他開始發現這小姑娘雖然傻傻的,善良也很盲目,卻極為聰明。他嘗試著指示她練習一些小法術,她學得很快,比喬家天賦最高的弟子做的還要好。

小姑娘還很懂事,不像那些錦衣玉食的富家子弟,她擁有著不屬於這個年齡段的成熟。隻有在麵對他時,才會表現出自己童真的一麵來。

一年一年過去,他的修為一路上漲,重傷之後消失的尾巴也長回來了了,在化形的邊緣徘徊。

小姑娘的修為也在漲,不過,不簡單的法術以狐身是教不了了,他便從外麵給她找書。

喬夕茵喜歡外麵的世界,他帶了很多書回來:地方誌、風物誌、話本戲劇、經典、教學書……她對知識的渴望很強烈,不論他帶什麼,她都是歡喜的。

偶爾他也會帶點小玩意兒,糖人發簪糕點,有一次帶了風箏,他去支開侍女,喬夕茵一個人在後院裡偷偷放,她的笑容如甜糖,融化在了賀雲朝的心裡。

那一年,喬夕茵十五歲。

女子及笄,她沒有像其他喬家姑娘一樣,辦及笄禮。

她的唯一一件禮物,是賀雲朝送的。

賀雲朝為她準備了一件大禮。

他化形了。

那天入夜,喬夕茵自己擺了張小方桌,帶著自己釀的花酒,打算與月共飲。

浸著月華的白狐狸款步走來,在她麵前變成了高挑俊美的少年。

“喬喬,”他向她伸出手,“你想去外麵看看嗎?”

十五年,喬夕茵第一次離開了那個牢籠。

她如同新出生的孩童,如饑似渴地了解著這個世界,想要在短暫的時光裡抓住她從前失去的全部。

賀雲朝也覺得,這就是他的全部。

可他必須要走了。

複仇的重擔壓在他的身上,他無法在人界再耽誤下去。可他不能帶上喬夕茵——妖界危機四伏,他或許連自保的能力都沒有,生存的幾率渺茫,他自私,又不願意讓喬夕茵也賠上性命。
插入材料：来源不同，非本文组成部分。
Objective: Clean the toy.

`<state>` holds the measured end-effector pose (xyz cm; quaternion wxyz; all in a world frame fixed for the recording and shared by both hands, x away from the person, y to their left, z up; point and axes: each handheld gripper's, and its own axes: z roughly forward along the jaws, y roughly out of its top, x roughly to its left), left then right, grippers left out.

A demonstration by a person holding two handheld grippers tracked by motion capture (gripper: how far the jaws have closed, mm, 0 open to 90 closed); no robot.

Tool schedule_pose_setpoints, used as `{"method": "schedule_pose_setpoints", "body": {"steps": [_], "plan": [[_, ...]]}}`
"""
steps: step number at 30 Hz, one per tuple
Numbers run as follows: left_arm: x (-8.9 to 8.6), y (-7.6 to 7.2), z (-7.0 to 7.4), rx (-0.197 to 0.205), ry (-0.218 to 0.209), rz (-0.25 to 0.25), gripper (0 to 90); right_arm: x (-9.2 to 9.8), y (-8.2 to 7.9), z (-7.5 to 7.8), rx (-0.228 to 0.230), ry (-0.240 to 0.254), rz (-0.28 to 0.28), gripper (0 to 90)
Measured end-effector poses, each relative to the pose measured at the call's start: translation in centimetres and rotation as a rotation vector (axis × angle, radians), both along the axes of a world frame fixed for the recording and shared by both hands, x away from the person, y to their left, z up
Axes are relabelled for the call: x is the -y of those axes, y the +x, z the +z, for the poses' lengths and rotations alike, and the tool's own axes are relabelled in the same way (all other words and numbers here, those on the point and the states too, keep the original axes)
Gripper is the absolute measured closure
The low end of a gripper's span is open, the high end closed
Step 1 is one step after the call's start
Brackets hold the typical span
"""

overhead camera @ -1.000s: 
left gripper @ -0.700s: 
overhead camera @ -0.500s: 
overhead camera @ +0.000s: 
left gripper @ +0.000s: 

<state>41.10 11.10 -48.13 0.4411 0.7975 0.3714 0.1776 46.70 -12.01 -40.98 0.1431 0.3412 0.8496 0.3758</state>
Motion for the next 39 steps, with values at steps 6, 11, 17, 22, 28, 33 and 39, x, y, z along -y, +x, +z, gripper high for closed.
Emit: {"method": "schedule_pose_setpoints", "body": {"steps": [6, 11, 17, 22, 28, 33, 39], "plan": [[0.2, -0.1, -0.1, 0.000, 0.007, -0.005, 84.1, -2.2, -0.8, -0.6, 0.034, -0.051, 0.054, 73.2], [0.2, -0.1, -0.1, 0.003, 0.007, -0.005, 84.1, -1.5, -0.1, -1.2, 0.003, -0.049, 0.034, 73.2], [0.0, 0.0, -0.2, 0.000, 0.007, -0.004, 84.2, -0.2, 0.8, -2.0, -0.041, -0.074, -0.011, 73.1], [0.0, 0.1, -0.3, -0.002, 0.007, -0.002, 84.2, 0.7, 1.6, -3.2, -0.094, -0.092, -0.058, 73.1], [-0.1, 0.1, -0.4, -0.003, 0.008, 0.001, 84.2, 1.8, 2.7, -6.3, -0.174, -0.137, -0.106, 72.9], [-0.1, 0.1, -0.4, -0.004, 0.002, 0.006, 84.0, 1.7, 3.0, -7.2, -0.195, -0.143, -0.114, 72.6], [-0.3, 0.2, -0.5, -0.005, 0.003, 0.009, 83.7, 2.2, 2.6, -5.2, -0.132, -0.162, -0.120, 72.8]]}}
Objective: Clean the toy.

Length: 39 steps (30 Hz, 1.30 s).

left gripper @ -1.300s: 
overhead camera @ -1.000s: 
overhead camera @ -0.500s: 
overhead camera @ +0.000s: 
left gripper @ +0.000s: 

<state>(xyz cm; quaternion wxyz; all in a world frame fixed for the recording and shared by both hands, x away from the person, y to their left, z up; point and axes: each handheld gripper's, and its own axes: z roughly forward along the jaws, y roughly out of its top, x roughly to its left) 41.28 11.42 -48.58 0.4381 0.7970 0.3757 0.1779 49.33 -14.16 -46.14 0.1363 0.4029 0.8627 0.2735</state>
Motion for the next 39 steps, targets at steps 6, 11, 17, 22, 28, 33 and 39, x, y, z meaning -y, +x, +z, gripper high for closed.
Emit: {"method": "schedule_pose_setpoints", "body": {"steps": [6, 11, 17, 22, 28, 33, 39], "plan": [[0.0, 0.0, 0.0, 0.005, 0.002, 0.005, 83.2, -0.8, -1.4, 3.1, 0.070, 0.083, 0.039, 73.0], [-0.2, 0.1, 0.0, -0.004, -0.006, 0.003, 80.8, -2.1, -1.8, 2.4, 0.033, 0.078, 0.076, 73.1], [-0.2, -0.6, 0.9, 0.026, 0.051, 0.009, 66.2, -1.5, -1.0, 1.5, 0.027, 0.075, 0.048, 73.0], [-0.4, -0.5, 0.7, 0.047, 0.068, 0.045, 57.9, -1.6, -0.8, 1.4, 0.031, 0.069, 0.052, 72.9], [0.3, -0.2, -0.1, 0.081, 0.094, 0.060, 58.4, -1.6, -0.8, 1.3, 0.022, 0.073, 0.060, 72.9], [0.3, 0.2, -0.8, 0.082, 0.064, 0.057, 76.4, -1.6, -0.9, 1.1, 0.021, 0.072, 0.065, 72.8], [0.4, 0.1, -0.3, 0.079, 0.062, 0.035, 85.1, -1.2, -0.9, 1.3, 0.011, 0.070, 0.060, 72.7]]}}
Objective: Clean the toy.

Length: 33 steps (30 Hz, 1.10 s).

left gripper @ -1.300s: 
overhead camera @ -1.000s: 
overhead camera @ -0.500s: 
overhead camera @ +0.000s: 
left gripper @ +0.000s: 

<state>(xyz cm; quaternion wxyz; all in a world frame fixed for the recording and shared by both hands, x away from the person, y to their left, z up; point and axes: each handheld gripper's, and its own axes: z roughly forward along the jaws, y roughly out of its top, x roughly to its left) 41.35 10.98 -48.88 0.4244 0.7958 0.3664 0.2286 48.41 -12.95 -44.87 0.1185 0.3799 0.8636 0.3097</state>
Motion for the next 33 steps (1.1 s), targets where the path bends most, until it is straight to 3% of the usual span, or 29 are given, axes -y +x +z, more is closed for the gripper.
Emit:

花前月下,暗香疏影,他親吻著小姑娘的額頭,許下此生最莊重的誓言:“等我回來。”

“如果我能活著回來,我一定娶你。”

小姑娘的臉紅紅的,像是水嫩的蜜桃,卻是給出了回應:“……好。”

然後,他清除了她的記憶。

他把他們的回憶,改成了她與她的侍女。

此去前途未卜,若他死去,連消息都送不到她手上。她完全有能力自己走出去,他不希望是他束縛了她的腳步。

若他順利登座,他一定會把她帶走,名正言順地追她,複原她的記憶。

但是,倘若賀雲朝猜得到未來會發生什麼,他一定不會選擇在這個時候離開。

僅僅隻是一年。

一年以後,喬家人選擇處決喬夕茵。喬夕茵一念入魔,一把火把喬家燒了個乾淨,從此再無蹤影。

又兩年,賀雲朝成為妖王。隻聽說前兩年魔界有新的魔王上任,是個年輕的姑娘,卻沒有對這件事情給予過多的關注。

他第一時間回到人界,去找他的小姑娘,看見的隻是空曠的平地,一座祠堂正在修建。

幸存的人說,喬家有位女兒入了魔,一把火燒掉喬家,現在做了魔王。

他們講述當年的故事,自責的情緒猶如密密麻麻的針,紮在賀雲朝的心上。當年那個被咬一口都覺得疼的小姑娘,到底承受了多大的痛苦?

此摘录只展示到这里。